Skip all pictures, then copy the lines from the start of the data through the line with "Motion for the", keeping both ends.

Source records
Start of Block
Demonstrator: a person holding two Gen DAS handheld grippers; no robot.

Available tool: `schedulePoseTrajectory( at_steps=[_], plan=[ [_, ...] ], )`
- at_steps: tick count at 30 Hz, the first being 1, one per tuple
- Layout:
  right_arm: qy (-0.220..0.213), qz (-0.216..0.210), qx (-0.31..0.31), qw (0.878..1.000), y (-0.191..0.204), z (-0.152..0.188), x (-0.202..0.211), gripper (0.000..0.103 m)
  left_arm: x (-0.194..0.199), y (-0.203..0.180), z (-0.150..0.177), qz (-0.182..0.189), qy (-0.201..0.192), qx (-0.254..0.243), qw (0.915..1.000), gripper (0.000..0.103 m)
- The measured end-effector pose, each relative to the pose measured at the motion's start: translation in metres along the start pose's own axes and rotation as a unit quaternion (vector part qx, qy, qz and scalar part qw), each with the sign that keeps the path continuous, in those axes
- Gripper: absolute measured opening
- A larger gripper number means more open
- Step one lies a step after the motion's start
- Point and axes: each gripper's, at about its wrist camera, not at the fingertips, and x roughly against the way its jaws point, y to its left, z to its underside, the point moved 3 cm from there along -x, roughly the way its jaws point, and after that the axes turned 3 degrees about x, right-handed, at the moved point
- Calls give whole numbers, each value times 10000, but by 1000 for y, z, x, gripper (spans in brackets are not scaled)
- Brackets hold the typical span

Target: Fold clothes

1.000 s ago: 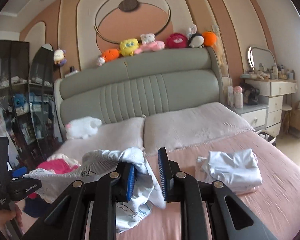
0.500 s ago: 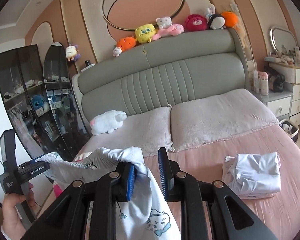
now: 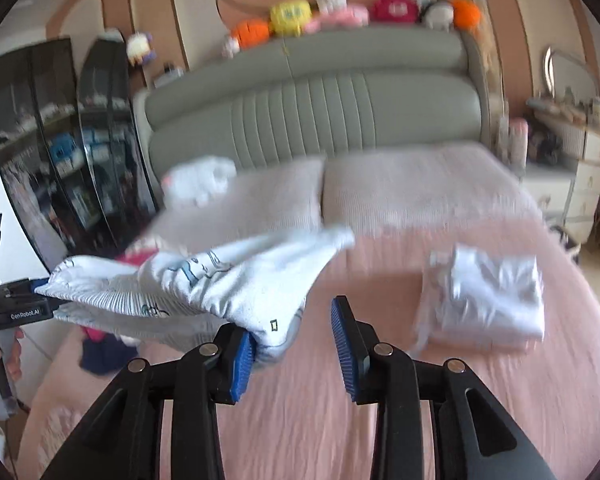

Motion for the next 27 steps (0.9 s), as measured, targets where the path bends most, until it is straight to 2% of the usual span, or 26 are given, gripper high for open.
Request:
schedulePoseTrajectory(
  at_steps=[1, 2, 4, 6, 9, 12, 14, 17, 19, 21, 22, 25, 27],
  plan=[
    [602, 39, -44, 9982, -5, 23, -30, 34, -38, -6, 9, 89, 693, -277, 9972, 64],
    [1206, 5, -80, 9927, -9, 45, -56, 34, -67, -13, 19, 134, 1233, -570, 9906, 64],
    [2060, -338, -356, 9773, -14, 77, -84, 34, -85, -29, 37, 81, 1647, -1202, 9790, 64],
    [2450, -563, -252, 9675, -12, 92, -88, 37, -81, -39, 46, 146, 1587, -1577, 9745, 64],
    [2512, -422, 474, 9659, -4, 96, -74, 39, -64, -46, 51, 205, 1194, -1865, 9750, 64],
    [2514, -526, 600, 9646, -4, 88, -59, 40, -54, -50, 56, 440, 827, -2009, 9751, 65],
    [2524, -669, 756, 9623, 1, 80, -54, 49, -61, -48, 58, 342, 980, -1917, 9760, 65],
    [2028, -832, 995, 9706, 19, 62, -53, 54, -61, -45, 62, 195, 1042, -1926, 9755, 65],
    [1940, -485, 1188, 9726, 28, 54, -75, 54, -56, -46, 65, 49, 979, -2031, 9743, 65],
    [1986, 69, 1584, 9672, 35, 51, -108, 54, -54, -46, 71, 14, 1011, -2064, 9732, 65],
    [2034, 182, 1703, 9640, 37, 52, -124, 54, -53, -46, 74, 14, 1047, -2072, 9727, 65],
    [2197, 106, 1716, 9603, 37, 59, -163, 54, -52, -44, 81, 87, 1055, -2003, 9740, 66],
    [2235, 151, 1653, 9605, 31, 66, -179, 54, -54, -43, 80, -52, 776, -1995, 9768, 66]
  ],
)
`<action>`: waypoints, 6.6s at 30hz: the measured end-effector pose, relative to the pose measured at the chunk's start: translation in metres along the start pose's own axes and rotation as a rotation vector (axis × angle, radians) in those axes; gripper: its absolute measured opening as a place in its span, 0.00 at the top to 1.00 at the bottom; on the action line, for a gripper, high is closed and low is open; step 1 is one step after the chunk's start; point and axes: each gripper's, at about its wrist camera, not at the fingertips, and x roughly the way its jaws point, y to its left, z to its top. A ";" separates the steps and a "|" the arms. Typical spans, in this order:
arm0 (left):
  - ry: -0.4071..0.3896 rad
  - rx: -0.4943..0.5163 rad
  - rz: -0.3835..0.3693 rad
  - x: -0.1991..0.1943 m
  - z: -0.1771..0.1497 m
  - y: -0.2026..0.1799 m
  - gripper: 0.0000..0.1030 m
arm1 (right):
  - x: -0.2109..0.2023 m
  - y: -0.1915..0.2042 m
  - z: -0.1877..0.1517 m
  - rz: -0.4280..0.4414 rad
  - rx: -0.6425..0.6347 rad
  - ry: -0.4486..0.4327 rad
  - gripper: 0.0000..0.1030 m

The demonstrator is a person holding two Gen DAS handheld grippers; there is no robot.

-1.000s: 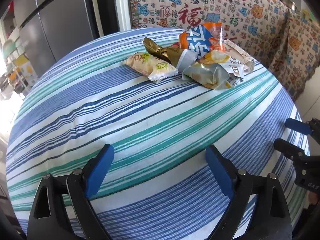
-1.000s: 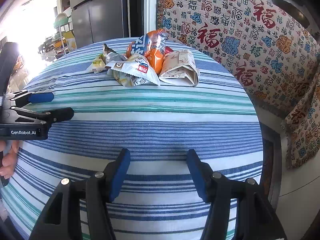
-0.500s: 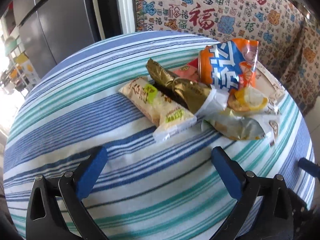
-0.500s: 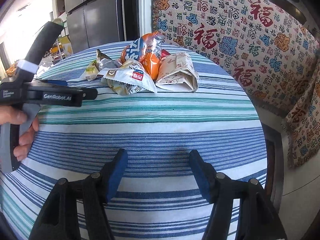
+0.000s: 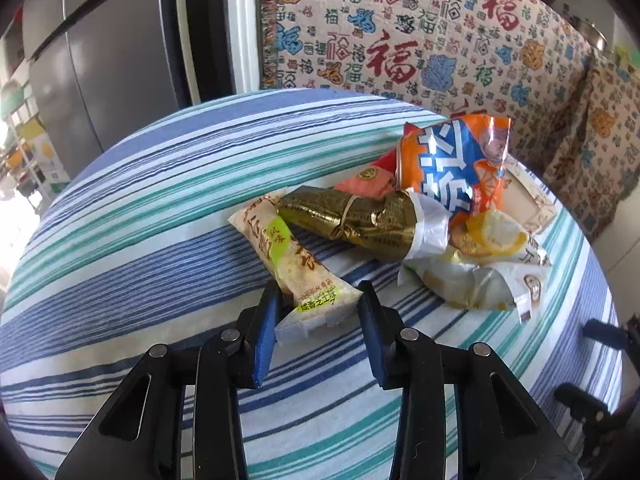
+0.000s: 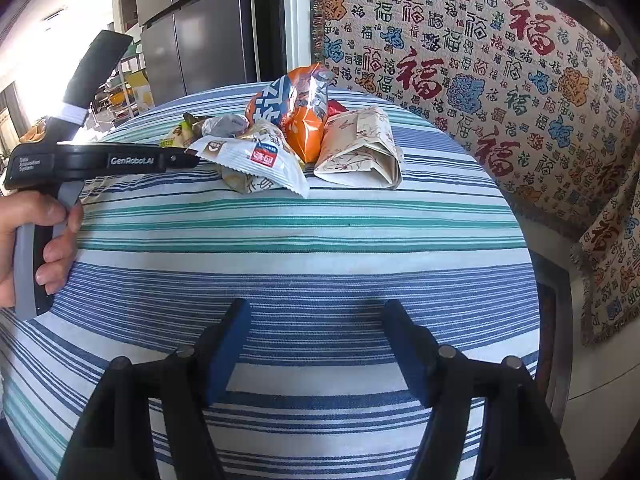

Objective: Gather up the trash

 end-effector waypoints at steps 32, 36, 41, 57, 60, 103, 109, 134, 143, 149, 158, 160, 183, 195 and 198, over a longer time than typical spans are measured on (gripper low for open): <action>0.076 0.072 -0.011 -0.054 -0.073 0.040 0.02 | 0.058 0.038 0.082 0.108 0.032 0.001 0.55; 0.080 0.068 -0.007 -0.053 -0.072 0.040 0.00 | 0.041 0.048 0.062 0.094 -0.007 0.021 0.60; 0.080 0.067 -0.007 -0.053 -0.073 0.040 0.00 | 0.010 0.048 0.024 0.019 0.001 0.054 0.60; 0.070 0.052 0.005 -0.052 -0.072 0.041 0.00 | 0.000 0.046 0.003 -0.009 0.016 0.029 0.27; 0.068 0.050 0.009 -0.053 -0.072 0.040 0.00 | 0.000 0.044 0.003 -0.001 0.021 0.031 0.26; 0.073 0.028 0.018 -0.035 -0.048 0.051 0.00 | 0.004 0.038 0.010 0.043 -0.033 0.054 0.12; 0.023 0.039 0.001 -0.046 -0.050 0.052 0.35 | 0.002 0.035 0.012 0.043 -0.015 0.067 0.13; -0.045 0.132 -0.133 -0.073 -0.066 -0.005 0.77 | -0.042 0.003 -0.003 -0.004 0.067 -0.004 0.65; -0.056 0.142 -0.201 -0.081 -0.063 -0.031 0.77 | -0.059 -0.019 -0.013 -0.036 0.105 -0.018 0.65; -0.058 0.182 -0.233 -0.087 -0.063 -0.058 0.77 | -0.074 -0.037 -0.023 -0.061 0.139 -0.031 0.65; -0.068 0.283 -0.301 -0.099 -0.061 -0.123 0.77 | -0.105 -0.073 -0.042 -0.112 0.206 -0.054 0.65; -0.069 0.297 -0.315 -0.101 -0.061 -0.137 0.77 | -0.112 -0.081 -0.047 -0.125 0.223 -0.060 0.65; -0.039 0.472 -0.540 -0.111 -0.067 -0.307 0.77 | -0.183 -0.206 -0.138 -0.317 0.464 -0.051 0.65; 0.021 0.573 -0.600 -0.093 -0.078 -0.382 0.77 | -0.183 -0.253 -0.181 -0.366 0.517 0.031 0.65; 0.035 0.595 -0.600 -0.084 -0.080 -0.395 0.77 | -0.182 -0.260 -0.188 -0.365 0.515 0.048 0.65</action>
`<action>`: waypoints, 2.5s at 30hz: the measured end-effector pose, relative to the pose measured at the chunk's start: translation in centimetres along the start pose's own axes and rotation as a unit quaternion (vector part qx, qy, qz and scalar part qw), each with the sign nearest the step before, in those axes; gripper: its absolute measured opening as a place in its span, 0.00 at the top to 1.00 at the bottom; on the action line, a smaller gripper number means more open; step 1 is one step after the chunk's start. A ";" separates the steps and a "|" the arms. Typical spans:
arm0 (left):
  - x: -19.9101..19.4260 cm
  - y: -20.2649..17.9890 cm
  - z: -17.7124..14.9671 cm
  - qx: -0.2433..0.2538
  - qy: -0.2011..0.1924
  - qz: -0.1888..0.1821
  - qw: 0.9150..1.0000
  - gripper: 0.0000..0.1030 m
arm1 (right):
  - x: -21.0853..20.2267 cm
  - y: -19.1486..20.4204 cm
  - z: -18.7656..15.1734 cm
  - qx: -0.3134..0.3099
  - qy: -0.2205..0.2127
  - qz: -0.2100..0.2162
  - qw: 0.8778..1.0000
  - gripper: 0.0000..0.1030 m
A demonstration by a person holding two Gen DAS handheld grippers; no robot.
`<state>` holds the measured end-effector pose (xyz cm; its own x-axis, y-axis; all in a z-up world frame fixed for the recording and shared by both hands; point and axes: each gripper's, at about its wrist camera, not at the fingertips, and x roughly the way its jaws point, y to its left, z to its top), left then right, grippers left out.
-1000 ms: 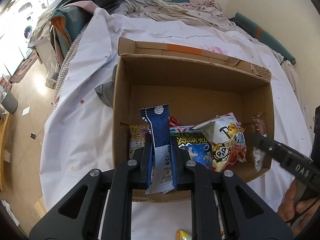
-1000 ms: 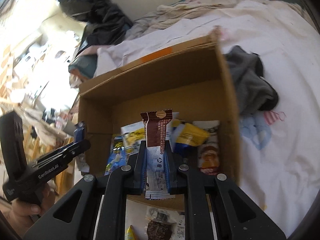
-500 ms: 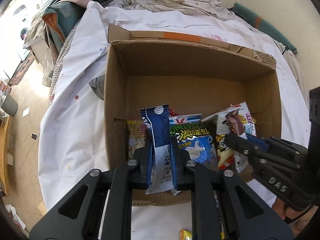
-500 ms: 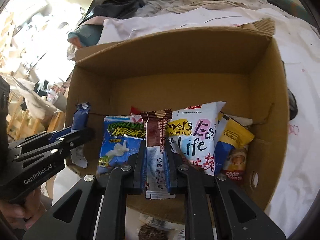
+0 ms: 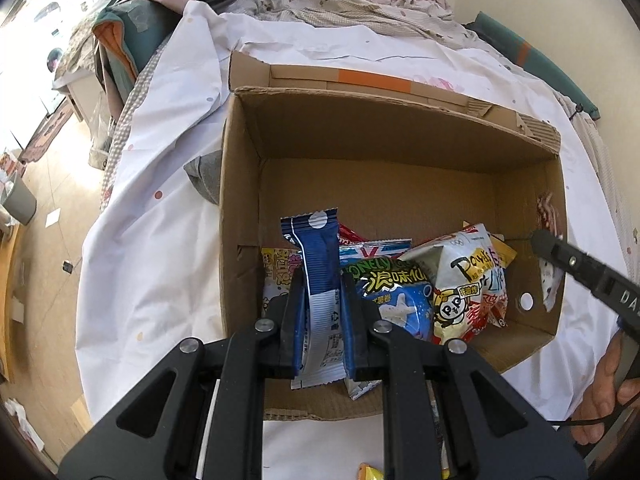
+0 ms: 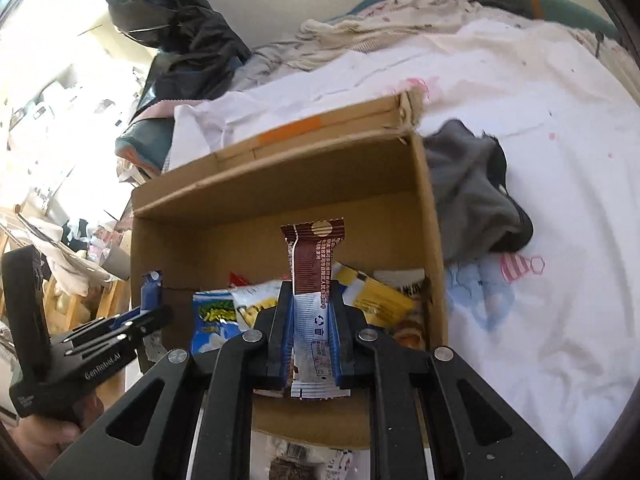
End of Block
Task answer:
Demonstrator: a person holding two Gen DAS handheld grippers; no robot.

Available tool: `schedulePoseTrajectory( at_steps=[_], plan=[ [_, ...] ], )`
- at_steps: tick count at 30 Hz, the first being 1, one per tuple
- Layout:
  right_arm: qy (-0.220..0.213), qz (-0.216..0.210), qx (-0.31..0.31), qw (0.878..1.000), y (-0.191..0.204), z (-0.152..0.188), x (-0.202..0.211), gripper (0.000..0.103 m)
  left_arm: x (-0.194..0.199), y (-0.203..0.180), z (-0.150..0.177), qz (-0.182..0.189), qy (-0.201..0.192), qx (-0.254..0.243), qw (0.915..1.000), gripper (0.000..0.103 m)
- The measured end-effector pose, each relative to the pose measured at the motion's start: translation in metres along the start pose's own axes and rotation as a unit quaternion (vector part qx, qy, qz and scalar part qw), each with the sign that keeps the path continuous, in those axes
- Gripper: absolute measured opening
- A larger gripper number means more open
- Step one lies a step after the motion's start
- Point and axes: each gripper's, at about its wrist camera, not at the fingertips, and x roughly against the way its jaws point, y to its left, z to its underside, the point moved 3 cm from there along -x, roughly the way its jaws point, and after that the axes turned 3 degrees about x, right-handed, at the moved point
- Calls give whole numbers, each value times 10000, but by 1000 for y, z, x, gripper (spans in brackets are not scaled)
- Brackets hold the typical span

Target: Fold clothes

1.000 s ago: 
0.500 s ago: 
now: 

Motion for the next 27 steps (0.9 s), as measured, targets where the path bends most, until it is straight to 2% of the usual span, or 26 are given, gripper high for open.

Nothing further is needed for this answer.